Shares of Chinese memory chip makers rebounded this month on news of the Micron probe, but analysts say domestic rivals won’t get a big boost from the probe. “There is no Micron equivalent in China. There are only small storage companies producing trailing and niche products,” Li said.

“We are in communication and fully cooperating with the CAC,” Micron said in a statement. “Product shipping, engineering, manufacturing, sales and other functions are working as usual. Micron is committed to conducting all business with uncompromising integrity and we stand by the safety of our products and our commitments to customers.”

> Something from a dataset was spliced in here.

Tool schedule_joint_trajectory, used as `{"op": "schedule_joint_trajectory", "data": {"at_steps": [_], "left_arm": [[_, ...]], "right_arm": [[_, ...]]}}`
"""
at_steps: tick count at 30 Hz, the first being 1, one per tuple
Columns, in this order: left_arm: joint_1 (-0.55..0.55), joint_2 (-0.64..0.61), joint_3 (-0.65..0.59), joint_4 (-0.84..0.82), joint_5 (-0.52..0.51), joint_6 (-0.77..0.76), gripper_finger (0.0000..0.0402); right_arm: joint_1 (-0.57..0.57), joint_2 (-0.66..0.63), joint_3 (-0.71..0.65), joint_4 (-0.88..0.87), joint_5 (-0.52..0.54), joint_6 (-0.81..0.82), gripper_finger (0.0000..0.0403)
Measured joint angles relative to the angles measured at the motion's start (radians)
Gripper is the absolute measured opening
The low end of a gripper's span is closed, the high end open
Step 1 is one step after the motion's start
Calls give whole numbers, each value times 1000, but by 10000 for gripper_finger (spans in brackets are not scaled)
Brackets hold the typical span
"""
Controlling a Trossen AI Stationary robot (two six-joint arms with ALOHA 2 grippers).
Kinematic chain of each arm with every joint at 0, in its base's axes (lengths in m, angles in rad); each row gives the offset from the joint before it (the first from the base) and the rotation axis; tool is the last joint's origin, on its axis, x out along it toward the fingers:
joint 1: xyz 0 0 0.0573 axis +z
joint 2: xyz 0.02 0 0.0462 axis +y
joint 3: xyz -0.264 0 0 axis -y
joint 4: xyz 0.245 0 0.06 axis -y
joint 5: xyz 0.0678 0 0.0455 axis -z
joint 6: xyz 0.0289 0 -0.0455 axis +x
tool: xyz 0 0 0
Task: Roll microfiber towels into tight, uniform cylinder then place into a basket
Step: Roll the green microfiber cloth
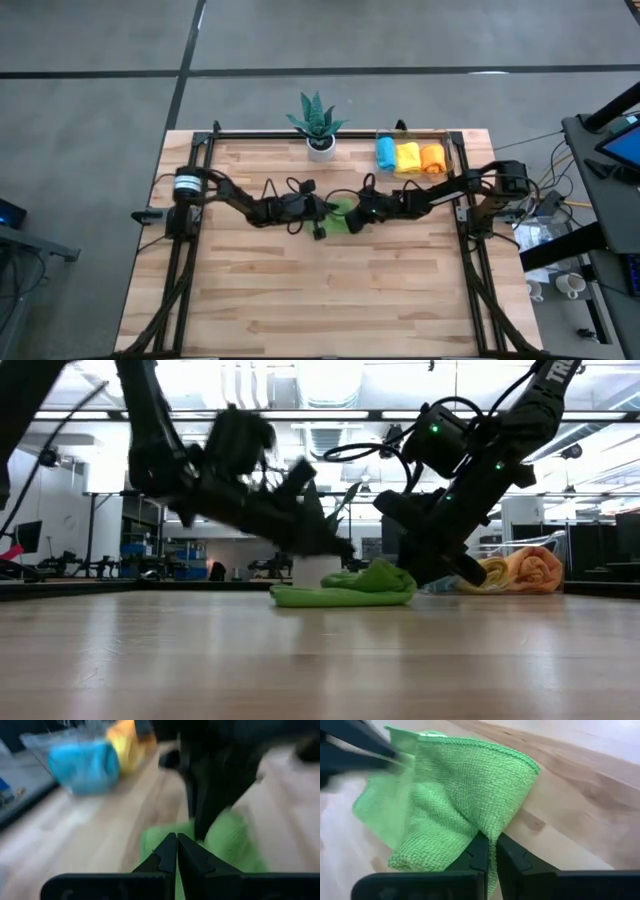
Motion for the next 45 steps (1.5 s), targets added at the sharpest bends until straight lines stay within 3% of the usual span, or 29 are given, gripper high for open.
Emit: {"op": "schedule_joint_trajectory", "data": {"at_steps": [8,13,16,20,27,31,38,45], "left_arm": [[-20,-248,-72,-137,-34,-5,0],[-22,-277,-110,-172,-33,-113,0],[-21,-232,-94,-150,-34,-155,0],[-20,-131,-40,-114,-28,-191,0],[-24,75,135,-110,-20,-211,0],[-39,157,226,-105,36,-211,0],[-60,212,310,-142,57,-209,0],[-60,213,303,-155,36,-210,0]], "right_arm": [[18,-112,-1,-295,76,-49,12],[41,-233,1,-612,153,-8,12],[49,-283,17,-764,180,36,12],[62,-297,42,-824,180,60,12],[113,-209,148,-951,214,39,12],[141,-144,215,-1081,257,35,12],[173,-35,318,-1171,264,26,12],[207,56,448,-1209,280,-15,12]]}}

Carolyn Bigg, head of the cyber security team at Hong Kong law firm DLA Piper, said that “launching a cyber security investigation against a company related to other underlying issues is a well-worn path for Chinese authorities.”

The CAC investigation could result in Micron limiting its operations in China. Unlike in Europe, where companies are fined for violating cybersecurity rules, in China they could also “lose their operating license or take their platforms offline,” she said.

Analysts say the commercial impact on Micron would be limited if it were banned from the Chinese market. “Micron can easily redirect somewhere else. Memory chips are standardized, so chips reserved for Lenovo, for example, could easily be redirected to Dell,” Li said.

Last year, Micron closed a dram chip development division in Shanghai whose engineers were reportedly asked to relocate to the US or India. It also announced a $20 billion investment in a new U.S. chip fab to refocus its global manufacturing, moving most advanced production back to the U.S.

However, the company still employs around 3,000 people in China, most of them at an assembly and testing facility in the central Chinese city of Xi’an.

Longer term, industry insiders say this is a clear signal from Beijing for its tech industry to accelerate efforts to de-Americanize its supply chains. “People are talking about a cold war. It’s clear that Chinese tech companies have no choice but to find other sources of supply where they can,” said a senior executive at a Chinese artificial intelligence group.